Work instructions:
Set down exactly the lines below between the line holding "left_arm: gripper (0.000" and the line holding "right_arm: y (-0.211", inclusive; no other line belongs in the answer.

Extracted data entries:
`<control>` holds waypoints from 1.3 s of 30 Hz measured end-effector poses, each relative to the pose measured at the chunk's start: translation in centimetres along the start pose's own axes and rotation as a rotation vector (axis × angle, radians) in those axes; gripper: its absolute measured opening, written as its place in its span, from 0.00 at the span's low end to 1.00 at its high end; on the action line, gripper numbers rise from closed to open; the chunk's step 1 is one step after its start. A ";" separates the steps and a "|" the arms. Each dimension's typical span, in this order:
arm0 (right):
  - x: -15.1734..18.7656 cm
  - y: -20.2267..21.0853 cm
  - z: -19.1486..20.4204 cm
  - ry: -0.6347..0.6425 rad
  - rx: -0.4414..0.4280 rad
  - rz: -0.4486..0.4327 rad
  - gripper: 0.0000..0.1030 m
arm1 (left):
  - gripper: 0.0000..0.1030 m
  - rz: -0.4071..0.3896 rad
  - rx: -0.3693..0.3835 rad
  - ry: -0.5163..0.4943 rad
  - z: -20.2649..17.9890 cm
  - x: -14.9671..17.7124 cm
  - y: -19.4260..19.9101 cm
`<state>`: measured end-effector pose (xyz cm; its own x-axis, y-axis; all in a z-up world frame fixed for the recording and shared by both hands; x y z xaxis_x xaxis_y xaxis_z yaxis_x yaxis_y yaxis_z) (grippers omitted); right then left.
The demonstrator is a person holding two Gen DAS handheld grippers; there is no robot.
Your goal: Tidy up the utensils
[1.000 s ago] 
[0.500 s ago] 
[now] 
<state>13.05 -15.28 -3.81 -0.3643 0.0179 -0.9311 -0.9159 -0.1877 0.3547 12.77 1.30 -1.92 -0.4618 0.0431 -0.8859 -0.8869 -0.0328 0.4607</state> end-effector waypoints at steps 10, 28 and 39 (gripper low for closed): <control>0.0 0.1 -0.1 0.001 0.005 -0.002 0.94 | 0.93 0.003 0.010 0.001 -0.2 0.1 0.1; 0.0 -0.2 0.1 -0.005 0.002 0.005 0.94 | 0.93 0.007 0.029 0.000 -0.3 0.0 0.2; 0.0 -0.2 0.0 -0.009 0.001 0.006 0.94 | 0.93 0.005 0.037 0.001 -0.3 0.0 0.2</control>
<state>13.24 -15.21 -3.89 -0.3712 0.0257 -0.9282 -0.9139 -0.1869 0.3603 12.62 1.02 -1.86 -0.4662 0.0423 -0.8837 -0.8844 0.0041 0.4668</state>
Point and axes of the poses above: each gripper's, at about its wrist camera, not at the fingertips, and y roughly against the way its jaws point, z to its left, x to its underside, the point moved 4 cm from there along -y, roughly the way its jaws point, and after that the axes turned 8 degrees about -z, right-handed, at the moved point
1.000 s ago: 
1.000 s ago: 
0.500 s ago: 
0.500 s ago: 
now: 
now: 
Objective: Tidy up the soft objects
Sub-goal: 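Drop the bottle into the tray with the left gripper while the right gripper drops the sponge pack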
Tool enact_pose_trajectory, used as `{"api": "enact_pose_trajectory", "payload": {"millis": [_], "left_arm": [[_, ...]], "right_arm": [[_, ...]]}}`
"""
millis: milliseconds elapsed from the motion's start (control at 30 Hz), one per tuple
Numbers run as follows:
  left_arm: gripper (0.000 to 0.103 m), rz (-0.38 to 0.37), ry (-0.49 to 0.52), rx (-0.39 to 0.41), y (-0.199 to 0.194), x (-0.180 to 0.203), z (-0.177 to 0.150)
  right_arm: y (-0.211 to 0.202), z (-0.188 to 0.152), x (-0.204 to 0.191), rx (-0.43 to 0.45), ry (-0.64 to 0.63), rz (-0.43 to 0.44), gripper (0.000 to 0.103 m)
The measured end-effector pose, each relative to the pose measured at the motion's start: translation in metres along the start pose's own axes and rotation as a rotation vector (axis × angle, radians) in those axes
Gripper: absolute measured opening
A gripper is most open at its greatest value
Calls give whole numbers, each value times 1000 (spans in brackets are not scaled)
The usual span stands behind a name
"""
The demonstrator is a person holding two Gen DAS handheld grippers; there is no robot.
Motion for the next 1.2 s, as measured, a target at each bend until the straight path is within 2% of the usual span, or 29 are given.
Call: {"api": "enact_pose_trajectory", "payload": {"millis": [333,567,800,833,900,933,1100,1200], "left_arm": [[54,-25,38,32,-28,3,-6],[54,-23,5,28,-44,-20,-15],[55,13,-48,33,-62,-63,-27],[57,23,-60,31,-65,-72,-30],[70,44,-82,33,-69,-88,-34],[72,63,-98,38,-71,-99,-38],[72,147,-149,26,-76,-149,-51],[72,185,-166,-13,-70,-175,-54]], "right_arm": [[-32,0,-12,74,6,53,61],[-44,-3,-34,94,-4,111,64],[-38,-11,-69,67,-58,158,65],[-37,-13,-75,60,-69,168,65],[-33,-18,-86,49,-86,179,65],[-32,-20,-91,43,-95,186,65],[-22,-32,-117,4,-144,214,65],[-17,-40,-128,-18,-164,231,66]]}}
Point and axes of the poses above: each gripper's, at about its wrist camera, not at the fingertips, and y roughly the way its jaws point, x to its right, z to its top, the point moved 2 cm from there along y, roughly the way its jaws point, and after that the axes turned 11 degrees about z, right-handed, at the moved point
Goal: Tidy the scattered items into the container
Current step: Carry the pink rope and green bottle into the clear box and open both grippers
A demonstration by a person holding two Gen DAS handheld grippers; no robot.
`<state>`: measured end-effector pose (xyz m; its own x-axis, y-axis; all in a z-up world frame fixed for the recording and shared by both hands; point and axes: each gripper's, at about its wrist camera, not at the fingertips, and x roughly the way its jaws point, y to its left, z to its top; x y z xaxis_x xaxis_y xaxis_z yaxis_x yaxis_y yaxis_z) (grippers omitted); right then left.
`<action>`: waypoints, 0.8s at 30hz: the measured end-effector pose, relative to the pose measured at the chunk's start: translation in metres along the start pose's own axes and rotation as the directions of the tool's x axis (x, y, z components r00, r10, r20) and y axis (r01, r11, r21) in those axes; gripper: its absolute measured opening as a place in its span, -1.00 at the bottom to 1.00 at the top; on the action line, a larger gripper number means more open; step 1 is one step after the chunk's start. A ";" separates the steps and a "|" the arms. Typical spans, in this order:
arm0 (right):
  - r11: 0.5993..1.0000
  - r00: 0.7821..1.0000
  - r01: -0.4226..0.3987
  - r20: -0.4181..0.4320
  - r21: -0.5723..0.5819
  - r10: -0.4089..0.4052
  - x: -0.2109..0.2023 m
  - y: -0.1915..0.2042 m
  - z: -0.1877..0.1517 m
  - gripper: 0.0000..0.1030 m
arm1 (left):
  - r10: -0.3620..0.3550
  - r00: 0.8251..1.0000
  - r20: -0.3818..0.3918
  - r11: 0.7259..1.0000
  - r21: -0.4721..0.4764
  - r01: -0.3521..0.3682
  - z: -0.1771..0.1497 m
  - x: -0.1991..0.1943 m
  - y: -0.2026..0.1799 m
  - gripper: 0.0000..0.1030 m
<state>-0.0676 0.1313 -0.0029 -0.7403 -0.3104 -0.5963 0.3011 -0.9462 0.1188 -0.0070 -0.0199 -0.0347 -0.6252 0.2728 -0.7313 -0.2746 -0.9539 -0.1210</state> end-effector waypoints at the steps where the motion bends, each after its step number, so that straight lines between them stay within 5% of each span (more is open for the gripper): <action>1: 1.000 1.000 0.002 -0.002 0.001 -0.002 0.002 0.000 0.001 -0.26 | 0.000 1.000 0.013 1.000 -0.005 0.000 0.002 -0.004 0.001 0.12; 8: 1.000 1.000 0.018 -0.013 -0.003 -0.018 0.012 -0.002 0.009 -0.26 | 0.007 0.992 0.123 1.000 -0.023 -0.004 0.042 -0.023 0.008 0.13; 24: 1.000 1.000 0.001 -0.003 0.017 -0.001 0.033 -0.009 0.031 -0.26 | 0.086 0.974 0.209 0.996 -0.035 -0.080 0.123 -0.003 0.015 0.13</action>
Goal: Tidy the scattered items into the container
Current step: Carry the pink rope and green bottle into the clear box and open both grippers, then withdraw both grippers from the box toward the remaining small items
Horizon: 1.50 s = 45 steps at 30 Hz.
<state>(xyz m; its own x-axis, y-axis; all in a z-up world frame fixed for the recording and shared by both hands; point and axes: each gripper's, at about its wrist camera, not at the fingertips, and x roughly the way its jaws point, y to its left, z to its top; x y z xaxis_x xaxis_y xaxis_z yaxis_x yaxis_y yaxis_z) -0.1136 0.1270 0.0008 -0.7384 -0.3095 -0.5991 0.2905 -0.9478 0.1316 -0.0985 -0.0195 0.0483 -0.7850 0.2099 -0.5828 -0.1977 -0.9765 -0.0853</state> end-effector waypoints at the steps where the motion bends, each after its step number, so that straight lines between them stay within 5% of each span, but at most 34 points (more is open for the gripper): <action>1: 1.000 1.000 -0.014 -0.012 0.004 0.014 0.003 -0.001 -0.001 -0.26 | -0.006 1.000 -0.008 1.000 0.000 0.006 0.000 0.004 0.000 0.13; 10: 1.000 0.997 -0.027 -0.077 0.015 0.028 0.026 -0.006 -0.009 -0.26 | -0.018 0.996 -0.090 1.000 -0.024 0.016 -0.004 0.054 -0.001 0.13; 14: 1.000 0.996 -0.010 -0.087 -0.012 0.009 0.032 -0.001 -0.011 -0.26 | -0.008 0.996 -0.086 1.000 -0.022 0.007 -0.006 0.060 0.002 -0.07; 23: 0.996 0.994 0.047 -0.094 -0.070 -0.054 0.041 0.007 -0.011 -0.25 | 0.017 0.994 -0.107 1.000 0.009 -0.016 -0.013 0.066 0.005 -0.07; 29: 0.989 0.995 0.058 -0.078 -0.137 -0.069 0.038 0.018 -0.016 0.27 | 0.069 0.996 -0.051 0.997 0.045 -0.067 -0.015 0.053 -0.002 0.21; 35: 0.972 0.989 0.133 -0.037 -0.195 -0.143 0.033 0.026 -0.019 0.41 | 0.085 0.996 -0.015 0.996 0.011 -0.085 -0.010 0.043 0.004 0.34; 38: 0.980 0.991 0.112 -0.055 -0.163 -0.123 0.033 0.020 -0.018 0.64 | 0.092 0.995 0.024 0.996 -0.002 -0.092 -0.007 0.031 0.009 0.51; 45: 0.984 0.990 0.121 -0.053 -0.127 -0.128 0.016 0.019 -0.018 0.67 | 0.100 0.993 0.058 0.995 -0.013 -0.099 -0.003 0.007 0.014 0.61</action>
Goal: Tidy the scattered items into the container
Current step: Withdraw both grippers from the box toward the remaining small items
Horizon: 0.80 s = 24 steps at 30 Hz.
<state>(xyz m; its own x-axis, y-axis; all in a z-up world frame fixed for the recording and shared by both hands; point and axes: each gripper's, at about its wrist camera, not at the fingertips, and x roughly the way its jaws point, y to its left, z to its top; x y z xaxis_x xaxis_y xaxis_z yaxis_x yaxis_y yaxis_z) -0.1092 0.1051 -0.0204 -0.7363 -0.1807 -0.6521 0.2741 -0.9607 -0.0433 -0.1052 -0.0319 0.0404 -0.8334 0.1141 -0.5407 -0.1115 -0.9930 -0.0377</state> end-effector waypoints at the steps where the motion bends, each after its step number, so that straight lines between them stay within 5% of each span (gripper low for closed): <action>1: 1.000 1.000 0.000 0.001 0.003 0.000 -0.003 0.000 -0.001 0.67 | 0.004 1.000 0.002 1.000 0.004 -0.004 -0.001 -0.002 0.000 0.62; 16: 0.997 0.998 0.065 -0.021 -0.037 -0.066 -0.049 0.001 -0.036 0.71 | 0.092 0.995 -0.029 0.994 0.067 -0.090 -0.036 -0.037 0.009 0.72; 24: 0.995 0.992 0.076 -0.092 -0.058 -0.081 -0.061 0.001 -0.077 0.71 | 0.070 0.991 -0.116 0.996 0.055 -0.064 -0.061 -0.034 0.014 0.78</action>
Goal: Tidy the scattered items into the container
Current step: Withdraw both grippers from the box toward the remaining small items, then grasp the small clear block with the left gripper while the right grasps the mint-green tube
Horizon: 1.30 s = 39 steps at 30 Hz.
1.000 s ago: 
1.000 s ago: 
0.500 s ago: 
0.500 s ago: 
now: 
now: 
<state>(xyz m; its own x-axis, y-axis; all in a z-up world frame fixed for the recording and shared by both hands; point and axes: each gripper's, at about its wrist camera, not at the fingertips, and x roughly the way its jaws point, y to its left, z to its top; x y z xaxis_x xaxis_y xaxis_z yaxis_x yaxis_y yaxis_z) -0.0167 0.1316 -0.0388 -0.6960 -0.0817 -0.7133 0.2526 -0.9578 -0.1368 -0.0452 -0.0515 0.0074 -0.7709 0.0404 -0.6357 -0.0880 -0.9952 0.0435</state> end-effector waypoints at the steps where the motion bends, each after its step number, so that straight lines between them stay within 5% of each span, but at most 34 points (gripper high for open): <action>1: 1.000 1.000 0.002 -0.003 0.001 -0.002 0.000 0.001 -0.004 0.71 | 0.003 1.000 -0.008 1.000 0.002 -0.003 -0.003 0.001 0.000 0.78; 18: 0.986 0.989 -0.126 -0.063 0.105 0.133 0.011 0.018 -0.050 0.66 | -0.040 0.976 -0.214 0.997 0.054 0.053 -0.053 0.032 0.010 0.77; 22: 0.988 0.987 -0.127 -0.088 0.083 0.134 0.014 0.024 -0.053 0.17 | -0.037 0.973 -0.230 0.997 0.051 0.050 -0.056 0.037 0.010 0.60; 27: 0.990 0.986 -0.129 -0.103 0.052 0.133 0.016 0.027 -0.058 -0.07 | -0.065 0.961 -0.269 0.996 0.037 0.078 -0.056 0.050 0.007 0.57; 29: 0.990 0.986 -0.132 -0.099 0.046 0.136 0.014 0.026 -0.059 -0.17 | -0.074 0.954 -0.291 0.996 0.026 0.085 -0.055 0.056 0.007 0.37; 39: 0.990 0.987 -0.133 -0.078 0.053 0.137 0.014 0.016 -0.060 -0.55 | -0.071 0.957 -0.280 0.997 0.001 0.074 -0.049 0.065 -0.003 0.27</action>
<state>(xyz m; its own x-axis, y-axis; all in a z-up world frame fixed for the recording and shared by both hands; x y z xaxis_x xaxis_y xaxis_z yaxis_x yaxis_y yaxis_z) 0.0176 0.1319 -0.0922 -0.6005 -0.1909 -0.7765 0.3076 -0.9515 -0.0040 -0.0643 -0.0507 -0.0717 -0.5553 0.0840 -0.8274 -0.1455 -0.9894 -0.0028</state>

Answer to the exercise:
  left_arm: gripper (0.000 to 0.103 m), rz (-0.38 to 0.37), ry (-0.49 to 0.52), rx (-0.39 to 0.41), y (-0.199 to 0.194), x (-0.180 to 0.203), z (-0.177 to 0.150)
  right_arm: y (-0.211 to 0.202), z (-0.188 to 0.152), x (-0.204 to 0.191), rx (-0.43 to 0.45), ry (-0.64 to 0.63), rz (-0.43 to 0.44), gripper (0.000 to 0.103 m)

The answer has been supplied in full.